Whole-life jail terms without the possibility of review amount to a breach of human rights, European judges have ruled.

The case was instituted against the UK but the implications are international.

In Malta, before the last general election, the NGO Mid-Dlam ghad-Dawl said that life term imprisonment should be replaced by indefinite terms, and those sentenced to such terms should be eligible for parole.

The case before the European Court was instituted by murderer Jeremy Bamber and two other killers, Douglas Vinter and Peter Moore.They won an appeal in the Grand Chamber of the European Court of Human Rights that their sentences amount to inhuman and degrading treatment.

The court found that for a life sentence to remain compatible with the European Convention on Human Rights there had to be both a possibility of release and a possibility of review. However, the panel of 17 judges added: "In finding a violation in this case, however, the court did not intend to give the applicants any prospect of imminent release."

The appeal was brought by Vinter, who stabbed his wife in February 2008, and means the cases of Bamber, who killed his parents, sister and her two young children in August 1985, and Moore, who killed four gay men for his sexual gratification in 1995, will also be considered.

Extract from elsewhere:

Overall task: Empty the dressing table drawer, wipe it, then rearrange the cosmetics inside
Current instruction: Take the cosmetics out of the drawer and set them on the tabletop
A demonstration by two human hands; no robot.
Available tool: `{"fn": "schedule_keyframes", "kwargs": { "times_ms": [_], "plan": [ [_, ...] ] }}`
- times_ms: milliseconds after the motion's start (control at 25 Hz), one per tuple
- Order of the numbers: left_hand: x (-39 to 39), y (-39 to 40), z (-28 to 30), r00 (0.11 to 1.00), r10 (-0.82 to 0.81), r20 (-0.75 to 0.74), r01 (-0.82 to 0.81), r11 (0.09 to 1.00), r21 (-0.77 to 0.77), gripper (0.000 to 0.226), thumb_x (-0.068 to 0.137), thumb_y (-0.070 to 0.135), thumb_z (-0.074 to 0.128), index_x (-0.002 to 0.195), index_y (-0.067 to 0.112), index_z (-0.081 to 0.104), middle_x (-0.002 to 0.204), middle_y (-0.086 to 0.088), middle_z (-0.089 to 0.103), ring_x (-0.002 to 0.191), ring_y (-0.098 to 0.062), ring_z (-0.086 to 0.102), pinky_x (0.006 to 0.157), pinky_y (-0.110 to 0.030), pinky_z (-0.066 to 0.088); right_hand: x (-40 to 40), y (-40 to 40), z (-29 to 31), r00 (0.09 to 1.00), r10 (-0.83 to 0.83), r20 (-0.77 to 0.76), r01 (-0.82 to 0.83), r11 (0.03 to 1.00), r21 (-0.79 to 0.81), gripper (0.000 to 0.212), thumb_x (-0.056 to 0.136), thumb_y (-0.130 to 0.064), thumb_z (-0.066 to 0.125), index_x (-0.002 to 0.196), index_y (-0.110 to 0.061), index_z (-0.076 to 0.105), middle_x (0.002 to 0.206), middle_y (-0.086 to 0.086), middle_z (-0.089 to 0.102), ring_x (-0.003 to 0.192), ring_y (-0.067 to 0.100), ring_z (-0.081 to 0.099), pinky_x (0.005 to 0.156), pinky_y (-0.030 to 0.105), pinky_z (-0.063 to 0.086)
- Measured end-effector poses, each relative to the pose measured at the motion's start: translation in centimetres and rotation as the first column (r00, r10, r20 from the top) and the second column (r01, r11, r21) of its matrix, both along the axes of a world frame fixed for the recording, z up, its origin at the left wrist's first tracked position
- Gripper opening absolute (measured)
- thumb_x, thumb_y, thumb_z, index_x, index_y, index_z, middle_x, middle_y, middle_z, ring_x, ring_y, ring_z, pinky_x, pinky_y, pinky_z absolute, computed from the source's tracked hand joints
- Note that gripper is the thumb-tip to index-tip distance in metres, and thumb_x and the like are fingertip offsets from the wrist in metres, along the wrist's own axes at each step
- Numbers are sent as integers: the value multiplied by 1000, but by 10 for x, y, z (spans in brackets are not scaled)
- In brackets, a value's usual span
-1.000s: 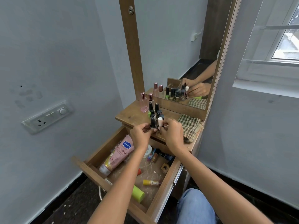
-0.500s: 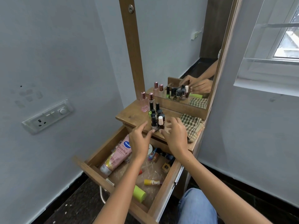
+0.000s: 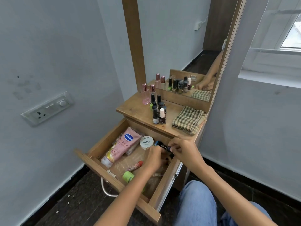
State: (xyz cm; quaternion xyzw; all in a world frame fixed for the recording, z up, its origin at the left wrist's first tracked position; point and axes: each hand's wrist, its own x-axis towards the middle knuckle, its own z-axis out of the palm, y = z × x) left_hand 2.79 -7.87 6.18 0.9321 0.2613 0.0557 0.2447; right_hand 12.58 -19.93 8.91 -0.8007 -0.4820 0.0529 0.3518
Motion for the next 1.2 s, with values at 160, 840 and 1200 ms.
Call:
{"fn": "schedule_keyframes", "kwargs": {
  "times_ms": [160, 840, 1200],
  "plan": [
    [9, -5, -7, 999, -47, -23, 47, 998, 30, 13, 81, 13, 66, 94, 14, 71, 93, -9, 67, 89, -24, 60, 70, -28, 42, -7, -7, -2, 1000, -21, 11, 21, 1000, 11, 20, 84, -4, 62, 97, -18, 69, 99, -5, 65, 88, 9, 63, 77, 34, 56],
    [-68, 29, 24, 774, 529, 347, -411, 837, -360, 26, 59, 20, 89, 77, 21, 70, 75, 10, 69, 73, -6, 65, 67, -31, 56, -34, 47, 3, 984, 118, 134, -29, 844, -535, 30, 88, -10, 52, 115, -19, 62, 119, 5, 63, 103, 29, 62, 79, 37, 50],
    [-69, 24, 19, 743, 550, 382, -399, 822, -407, 21, 64, 18, 86, 77, 20, 70, 75, 11, 69, 73, -3, 66, 65, -27, 56, -60, 61, -13, 953, 276, 125, -96, 666, -740, 36, 95, -11, 46, 129, -4, 46, 129, 16, 55, 117, 32, 55, 92, 39, 45]
  ]
}}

In their ruling, the judges said it was up to the national authorities to decide when such a review should take place. However, existing legal comparisons gave support to guaranteeing a review no later than 25 years after the imposition of a life sentence.

Under current UK law, whole-life tariff prisoners will almost certainly never be released from prison as their offences are deemed to be so serious. They can be freed only by the Justice Secretary, who can give discretion on compassionate grounds when the prisoner is terminally ill or seriously incapacitated.

The court also found that the current law concerning the prospect of release of life prisoners in England and Wales was unclear. The judges added whether Bamber, Vinter and Moore should be released would depend on whether there were still legitimate grounds for their continued detention and whether they should continue to be detained on grounds of dangerousness. Up until 2003, there was a right to review for all whole-life orders in the UK but this was removed in a change of legislation.

Vinter's lawyer Simon Creighton, of Bhatt Murphy Solicitors, said the ruling could not be used as a "get out of jail free" excuse for life-term prisoners.

Bamber, 51, has been behind bars for more than 25 years for shooting his wealthy adopted parents June and Neville, his sister Sheila Caffell and her six-year-old twin sons Daniel and Nicholas at their farmhouse in Tolleshunt D'Arcy, Essex. He was given a whole-life tariff after being convicted of the murders in October 1986.

Vinter was released from prison after serving nine years for the 1995 murder of work colleague Carl Edon, 22 - but just three years later he stabbed his wife Anne White four times and strangled her, and was given a whole-life order. Welsh serial killer Moore was convicted of four counts of murder in 1996 after killing four gay men across a period of four months.